共计十五万两银子,运银车共八十多辆,在京城道路上排成了长长的一线,一眼望不到尽头,引的百姓们纷纷驻足观看,啧啧称奇。
马车上的大箱子虽然牢牢封着,但明眼人一看便能看出来里面装满了银子,半个月来,每日不绝的运银车,不禁给直隶银行的储户们注入了极强的信心。
京城银行顶楼,云婉儿在窗前望着楼下排成一线的马车,感慨的道:“两行虽然雄踞关外,但论及资产家底,也只能勉强与范家打个平手,与晋商团体相比,就大大不如了。”
画儿安慰道:“掌柜的,别泄气,我们一定会打败晋商的。”
“此番两行费劲心力,才勉强凑出六十万两银子用于建设浑河府邸,而晋商们因买新河道土地已经给了朝廷近一百万两银子,居然还能拿出两百万两投进木料的豪赌,并且显得尚有余力。之前是我太小看他们了。”
画儿流泪道:“掌柜的……”
云婉儿转过身来,笑意盈盈的道:“不过,这又如何,晋商家底丰厚不假,实力强大不假,银行却有全大清最厉害的融资手段,半个月前,两行受到挤兑,还在为银子发愁,但五十万两债券发放下去,银行又变出无数银两,范家的背后有晋商撑腰不假,但两行的背后也有关外和直隶的百姓,这场豪赌,究竟谁胜谁败,还未可知。”
画儿破涕为笑:“掌柜的,你吓死画儿了。”
云婉儿拿出手绢,给画儿擦了擦眼泪道:“这段时间,通过买新房,拆木料的手段,浑河府邸的工期也没有落下,只要再撑上半个月,等关外木料运来,两行就能度过这次危机了。”
“嗯。”画儿点点头。
云婉儿道:“李朝那边有回信了吗?最近一直没收到王爷的消息。”
画儿道:“掌柜的,现在李朝兵荒马乱,几个月前,富春当和北方两道的分行都受到暴民的冲击,被付之一炬了,现在两行已经没办法把消息传进李朝了,也没收不到王爷的消息,掌柜的若是担心,婢子派人去打探下。”
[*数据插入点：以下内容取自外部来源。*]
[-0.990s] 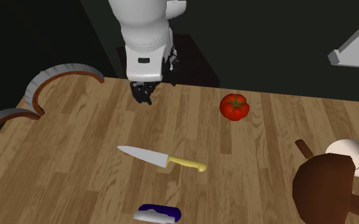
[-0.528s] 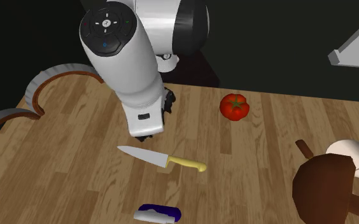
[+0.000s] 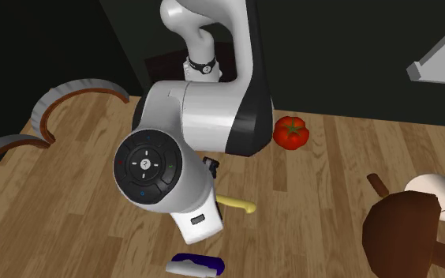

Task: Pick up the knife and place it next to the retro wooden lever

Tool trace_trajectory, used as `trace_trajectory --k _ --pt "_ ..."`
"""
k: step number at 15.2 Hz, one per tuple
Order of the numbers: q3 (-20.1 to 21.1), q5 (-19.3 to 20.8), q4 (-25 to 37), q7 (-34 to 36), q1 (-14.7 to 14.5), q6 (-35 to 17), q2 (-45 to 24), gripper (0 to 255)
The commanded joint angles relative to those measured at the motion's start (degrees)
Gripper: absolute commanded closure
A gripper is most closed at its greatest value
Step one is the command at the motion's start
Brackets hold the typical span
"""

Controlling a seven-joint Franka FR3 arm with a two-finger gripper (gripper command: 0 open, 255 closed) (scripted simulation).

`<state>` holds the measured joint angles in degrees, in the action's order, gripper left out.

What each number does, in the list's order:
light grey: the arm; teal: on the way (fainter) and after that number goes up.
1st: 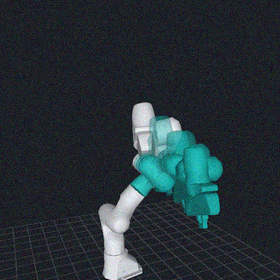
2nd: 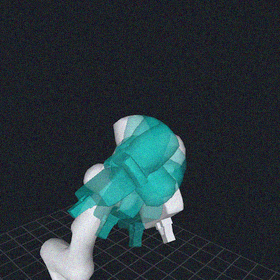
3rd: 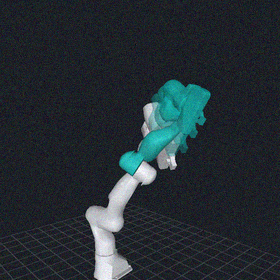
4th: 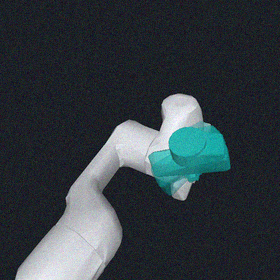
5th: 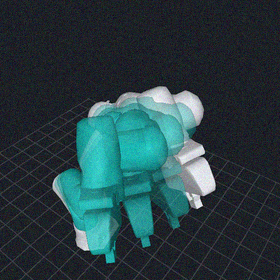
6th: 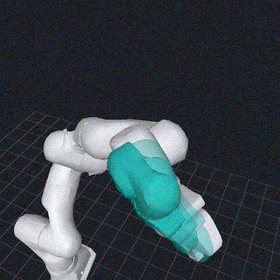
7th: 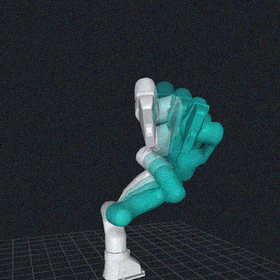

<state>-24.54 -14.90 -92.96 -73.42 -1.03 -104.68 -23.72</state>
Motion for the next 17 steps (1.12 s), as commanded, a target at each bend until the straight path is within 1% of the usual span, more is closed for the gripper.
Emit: trace_trajectory --k 1,9,16,17 --pt "1.1 -1.3 4.2 -2.7 1.2 1.1 -4.1 0" --pt "1.6 -2.1 -0.5 -3.3 0.7 -4.2 -4.9 0" --pt "1.6 -2.1 -0.5 -3.3 0.7 -4.2 -4.9 0" --pt "1.6 -2.1 -0.5 -3.3 0.7 -4.2 -4.9 255"
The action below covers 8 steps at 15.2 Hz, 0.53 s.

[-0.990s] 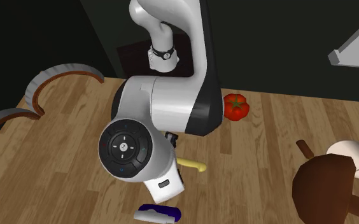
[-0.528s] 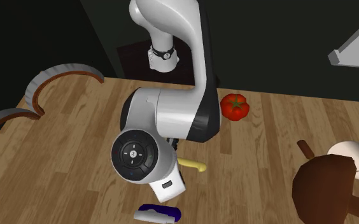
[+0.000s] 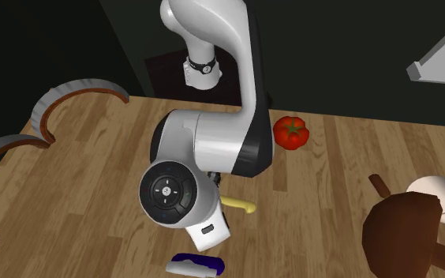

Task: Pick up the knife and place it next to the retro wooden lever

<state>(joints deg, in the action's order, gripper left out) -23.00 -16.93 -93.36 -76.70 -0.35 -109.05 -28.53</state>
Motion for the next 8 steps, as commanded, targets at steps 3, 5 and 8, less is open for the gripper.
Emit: trace_trajectory --k 3,5,8 --pt "0.1 0.0 0.0 0.1 -0.1 0.2 -0.1 255" --pt "0.0 0.0 -0.1 0.0 0.0 0.2 0.0 255" --pt "0.0 0.0 -0.3 0.1 -0.1 0.2 0.2 255"
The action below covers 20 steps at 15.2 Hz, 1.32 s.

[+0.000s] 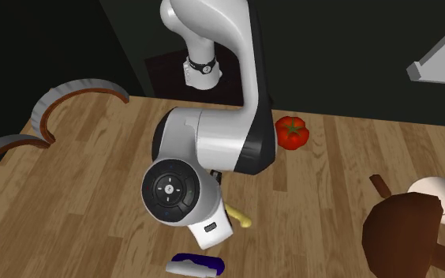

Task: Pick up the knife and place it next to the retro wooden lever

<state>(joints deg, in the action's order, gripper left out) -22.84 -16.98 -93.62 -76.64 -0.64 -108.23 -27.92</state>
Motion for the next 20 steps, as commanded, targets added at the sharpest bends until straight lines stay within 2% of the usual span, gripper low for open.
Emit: trace_trajectory --k 1,20 --pt "-0.1 0.0 0.2 -0.1 0.2 -0.7 -0.7 255" --pt "-1.2 2.3 8.7 2.3 0.3 11.6 3.7 255"
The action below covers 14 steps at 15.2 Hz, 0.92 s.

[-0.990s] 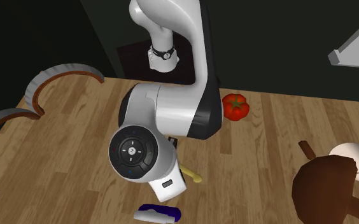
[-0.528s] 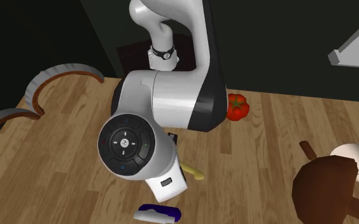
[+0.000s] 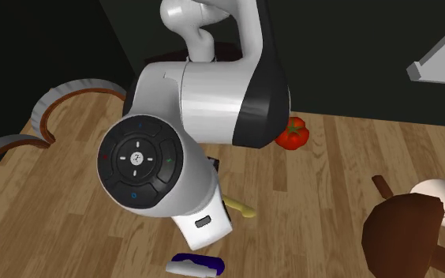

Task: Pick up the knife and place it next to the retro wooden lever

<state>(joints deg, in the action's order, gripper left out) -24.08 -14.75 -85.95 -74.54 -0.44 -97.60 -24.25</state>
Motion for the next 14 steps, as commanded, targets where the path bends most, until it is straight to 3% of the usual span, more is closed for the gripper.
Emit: trace_trajectory --k 1,14 --pt "0.0 0.1 1.6 0.3 0.1 1.7 0.1 255" --pt "-0.3 0.3 11.6 1.5 1.2 11.6 0.2 255"
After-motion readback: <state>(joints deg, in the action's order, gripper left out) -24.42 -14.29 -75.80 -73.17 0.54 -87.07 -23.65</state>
云婉儿叹口气道:“罢了,王爷吉人天相,现在两行危机,所有的力量都要用在与晋商之争上。”
画儿吐吐舌头道:“婢子知道啦。”
云婉儿笑骂道:“没点女孩家的样子,帮我把银行今日的账册拿来看看。”
画儿答应一声,蹦蹦跳跳的出门去了。
画儿走后,云婉儿顿时就收敛笑容,愁上眉梢。
现在通过拆新房的方法,虽然暂时确保了工期,但最关键的房梁木还是没有着落。
与一般木料不同,房梁木要求是一整根木头,而且根据房屋大小进行裁剪,很难用在别的房屋上。
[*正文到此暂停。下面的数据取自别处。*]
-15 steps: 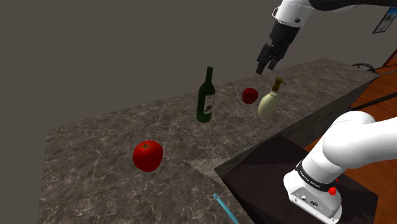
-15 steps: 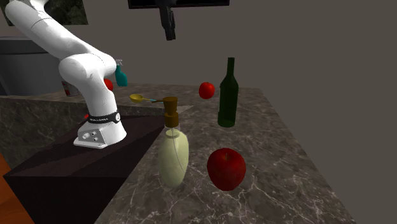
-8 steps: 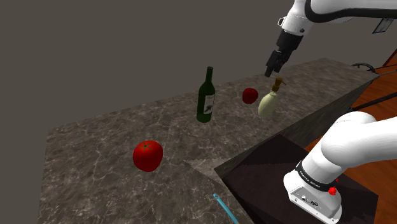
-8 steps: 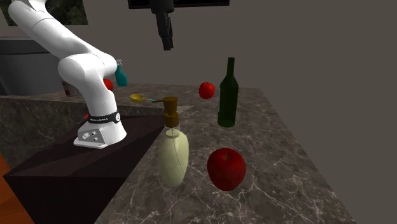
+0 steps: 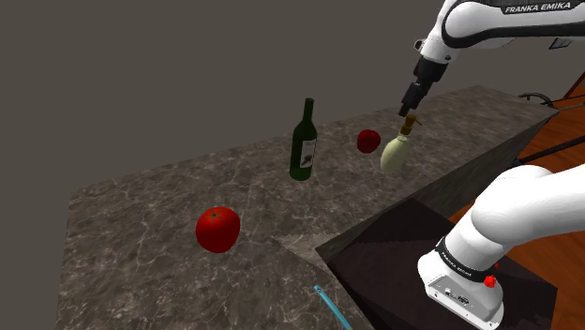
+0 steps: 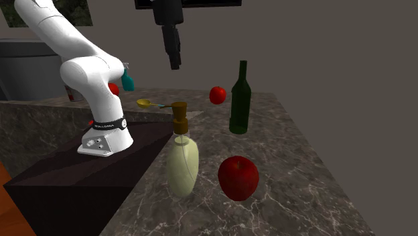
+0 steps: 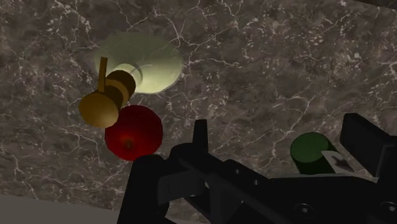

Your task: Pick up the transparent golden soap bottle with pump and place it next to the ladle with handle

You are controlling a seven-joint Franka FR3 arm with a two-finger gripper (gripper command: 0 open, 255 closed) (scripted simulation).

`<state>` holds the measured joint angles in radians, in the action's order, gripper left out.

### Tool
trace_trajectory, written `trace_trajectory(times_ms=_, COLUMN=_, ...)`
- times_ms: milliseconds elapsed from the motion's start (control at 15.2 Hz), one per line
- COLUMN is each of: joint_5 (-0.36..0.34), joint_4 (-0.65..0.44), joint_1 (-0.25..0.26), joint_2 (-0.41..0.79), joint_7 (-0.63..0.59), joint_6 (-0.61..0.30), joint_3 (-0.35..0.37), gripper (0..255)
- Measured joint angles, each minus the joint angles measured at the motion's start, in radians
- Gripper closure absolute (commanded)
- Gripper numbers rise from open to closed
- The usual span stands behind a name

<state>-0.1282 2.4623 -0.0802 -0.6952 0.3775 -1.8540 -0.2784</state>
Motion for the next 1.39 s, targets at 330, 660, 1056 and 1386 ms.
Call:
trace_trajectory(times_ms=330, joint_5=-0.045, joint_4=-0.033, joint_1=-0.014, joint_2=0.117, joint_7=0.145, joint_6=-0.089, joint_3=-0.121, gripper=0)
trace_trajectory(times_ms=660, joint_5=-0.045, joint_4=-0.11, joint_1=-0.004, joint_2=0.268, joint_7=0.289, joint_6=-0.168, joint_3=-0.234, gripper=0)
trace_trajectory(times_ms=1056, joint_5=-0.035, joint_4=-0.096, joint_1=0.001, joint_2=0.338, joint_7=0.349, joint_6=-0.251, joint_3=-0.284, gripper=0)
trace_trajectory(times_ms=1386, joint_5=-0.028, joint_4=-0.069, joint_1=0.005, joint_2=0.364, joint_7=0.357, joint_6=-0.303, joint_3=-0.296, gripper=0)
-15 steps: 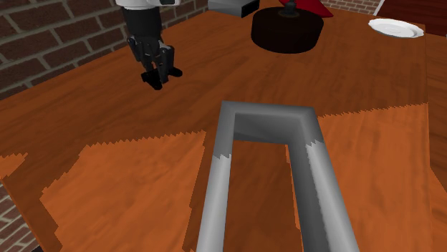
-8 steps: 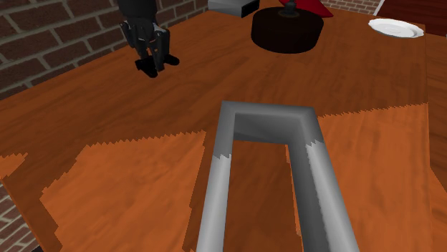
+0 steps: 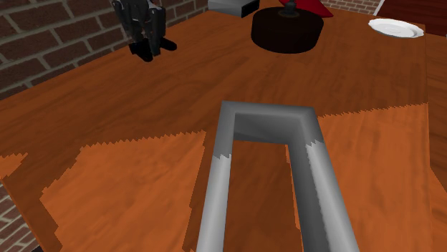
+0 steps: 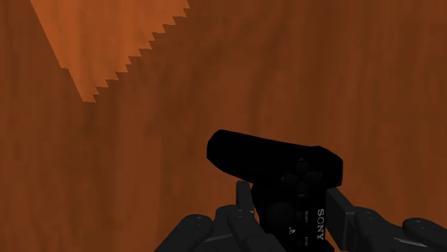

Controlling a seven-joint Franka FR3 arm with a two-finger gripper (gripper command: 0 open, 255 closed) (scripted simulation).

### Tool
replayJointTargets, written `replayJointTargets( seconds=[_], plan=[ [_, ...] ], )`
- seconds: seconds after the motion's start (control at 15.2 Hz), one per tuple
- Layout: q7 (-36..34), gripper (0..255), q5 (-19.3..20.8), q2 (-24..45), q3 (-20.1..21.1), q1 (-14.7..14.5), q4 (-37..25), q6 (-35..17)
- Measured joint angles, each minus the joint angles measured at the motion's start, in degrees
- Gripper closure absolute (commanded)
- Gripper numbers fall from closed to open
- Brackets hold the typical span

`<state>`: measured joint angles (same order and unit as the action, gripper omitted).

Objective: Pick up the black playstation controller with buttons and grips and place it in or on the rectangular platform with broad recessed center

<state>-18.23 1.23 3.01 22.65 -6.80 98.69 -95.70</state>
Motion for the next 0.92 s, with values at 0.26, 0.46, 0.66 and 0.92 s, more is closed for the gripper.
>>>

晋商不是傻子,他们收购木料时,就是着重收购的房梁木,京城中房梁木尤其缺乏,拆新房所得根本及不上浑河府邸所需。
吴泽也试过了很多办法获得房梁木,比如派人乔装去向晋商收购,派木客冒雪进山采木,派快马去偏远省份运木,但无一不已失败告终。
两行无木可用的困局仍在,并未因债券的发放而缓解。
转眼又过去五六天,到了十一月中旬。
空中已许久未下大雪,甚至天气还有些转暖,积雪融化,但过了一夜就变成了坚冰。
直隶各地能拆的新房,都已被两行拆除殆尽,甚至山东、山西、河南、辽东等周围几个省的新房也被拆了个七七八八。
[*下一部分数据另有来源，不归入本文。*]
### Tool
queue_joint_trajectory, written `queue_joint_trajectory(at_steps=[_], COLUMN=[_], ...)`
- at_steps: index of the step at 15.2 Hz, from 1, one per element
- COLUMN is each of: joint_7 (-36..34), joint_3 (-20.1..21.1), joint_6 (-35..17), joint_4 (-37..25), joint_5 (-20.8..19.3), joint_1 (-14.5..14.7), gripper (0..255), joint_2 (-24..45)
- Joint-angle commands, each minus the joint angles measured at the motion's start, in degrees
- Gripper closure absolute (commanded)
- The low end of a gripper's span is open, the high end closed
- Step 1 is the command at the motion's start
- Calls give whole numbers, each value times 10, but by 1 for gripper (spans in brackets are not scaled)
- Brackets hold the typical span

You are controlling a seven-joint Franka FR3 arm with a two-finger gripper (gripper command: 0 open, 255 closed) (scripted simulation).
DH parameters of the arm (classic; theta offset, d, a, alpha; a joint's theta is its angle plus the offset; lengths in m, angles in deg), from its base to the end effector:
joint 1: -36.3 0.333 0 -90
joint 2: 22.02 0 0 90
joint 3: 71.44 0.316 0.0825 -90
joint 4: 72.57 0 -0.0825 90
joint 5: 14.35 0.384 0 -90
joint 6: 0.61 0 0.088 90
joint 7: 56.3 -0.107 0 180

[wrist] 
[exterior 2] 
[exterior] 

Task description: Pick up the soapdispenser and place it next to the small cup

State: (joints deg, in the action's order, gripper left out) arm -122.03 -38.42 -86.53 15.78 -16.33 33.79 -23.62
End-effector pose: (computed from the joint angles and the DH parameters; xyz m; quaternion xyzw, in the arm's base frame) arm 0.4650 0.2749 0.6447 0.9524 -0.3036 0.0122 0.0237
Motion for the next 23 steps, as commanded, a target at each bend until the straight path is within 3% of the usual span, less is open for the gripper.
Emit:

浑河府邸也进行了重新设计,拆掉了许多累赘的房屋,总算都建了起来。
但致命的房梁木还未解决。
木江行统计了缺少的木料,其中房梁木高居榜首,缺少八百三十多根。
换句话说,也就是八百三十余间屋子未能封顶。
十一月末。
第一批交割的宅院有大量逾期。
吴泽拿着礼物一一登门拜访谢罪,好说歹说,才让住户们同意延期,但这也只是权宜之计。
根据两行与住户们的约定,大年初一之前,宅院必须全部完成交割。
曾创造了无数奇迹的沁园,如今气氛压抑。